Comment by archi42
1 year ago
The foolproof way is to not send codes as a 2FA (be it mail, SMS or whatever). There is always a risk that the user fails to verify where they're putting that code. Instead use something that verifies the domain without relying on the user, e.g. U2F or passkeys.
In that case the user needs to be fooled to sent the physical device or passkey-app-backup to the attacker. This is much more suspicious and needs a much worse fool than someone entering a code after they already entered their user+password.
If you know that the user uses the same browser to open links sent via mail as they use for their login: For the 2FA step, set a cookie with some unique value on your login domain and sent the user a mail with a link.
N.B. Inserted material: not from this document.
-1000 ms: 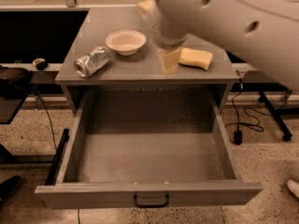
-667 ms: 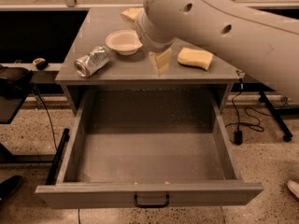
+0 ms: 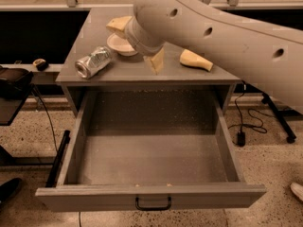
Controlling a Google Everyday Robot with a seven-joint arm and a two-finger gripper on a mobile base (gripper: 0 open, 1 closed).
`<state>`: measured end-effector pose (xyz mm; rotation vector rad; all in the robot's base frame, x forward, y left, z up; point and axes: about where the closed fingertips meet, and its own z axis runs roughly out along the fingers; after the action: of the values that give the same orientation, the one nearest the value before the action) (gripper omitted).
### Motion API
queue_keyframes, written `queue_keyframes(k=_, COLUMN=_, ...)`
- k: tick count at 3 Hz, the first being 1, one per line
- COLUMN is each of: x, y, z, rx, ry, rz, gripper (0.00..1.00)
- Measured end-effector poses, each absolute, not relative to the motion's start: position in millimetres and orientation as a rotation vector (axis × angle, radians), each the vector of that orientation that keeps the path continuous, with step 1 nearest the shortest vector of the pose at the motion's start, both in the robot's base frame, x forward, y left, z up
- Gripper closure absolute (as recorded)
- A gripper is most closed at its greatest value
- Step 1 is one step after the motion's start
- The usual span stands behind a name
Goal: Place 7up can into top drawer
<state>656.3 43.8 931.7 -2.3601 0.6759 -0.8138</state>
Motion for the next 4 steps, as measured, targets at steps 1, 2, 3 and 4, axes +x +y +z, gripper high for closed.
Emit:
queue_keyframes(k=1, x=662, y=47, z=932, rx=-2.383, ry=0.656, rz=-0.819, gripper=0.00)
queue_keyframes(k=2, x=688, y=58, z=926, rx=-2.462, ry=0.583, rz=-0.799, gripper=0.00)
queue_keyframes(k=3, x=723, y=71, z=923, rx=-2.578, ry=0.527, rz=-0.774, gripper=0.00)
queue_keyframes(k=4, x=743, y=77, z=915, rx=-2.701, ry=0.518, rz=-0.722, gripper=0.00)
Opening the link only finishes the login and starts a valid session if that unique cookie is present. This makes it harder for an attacker, since they need to inject that cookie into the victims browser, which means they need to find an XSS-style exploit. Of course you then want to reduce the attack surface by putting the login function on a subdomain of its own.
And obviously this fails if the user is about to login e.g. on their personal computer and then tries to verify the session on their company phone. This can be good or bad, depending on the scenario.
TBF, I wish some companies would use even that basic code-by-whatever 2FA. I've seen cases which have like 5 different domains, all with various logins that customers and employees use. Want to phish them? Just register another domain that looks similar enough to the others and sent some mails. But then there are still services limiting the password length to something like 16, so I think we will still have plenty of work...
Passkeys are cool, but not widely deployed yet. Also, there's currently no way to express "give X identity Y access on Z server", unless X identity already has a passkey set up with the server. This is a non starter for decentralized networks with lots of federated and self-hosted servers. This use case is trivial with email.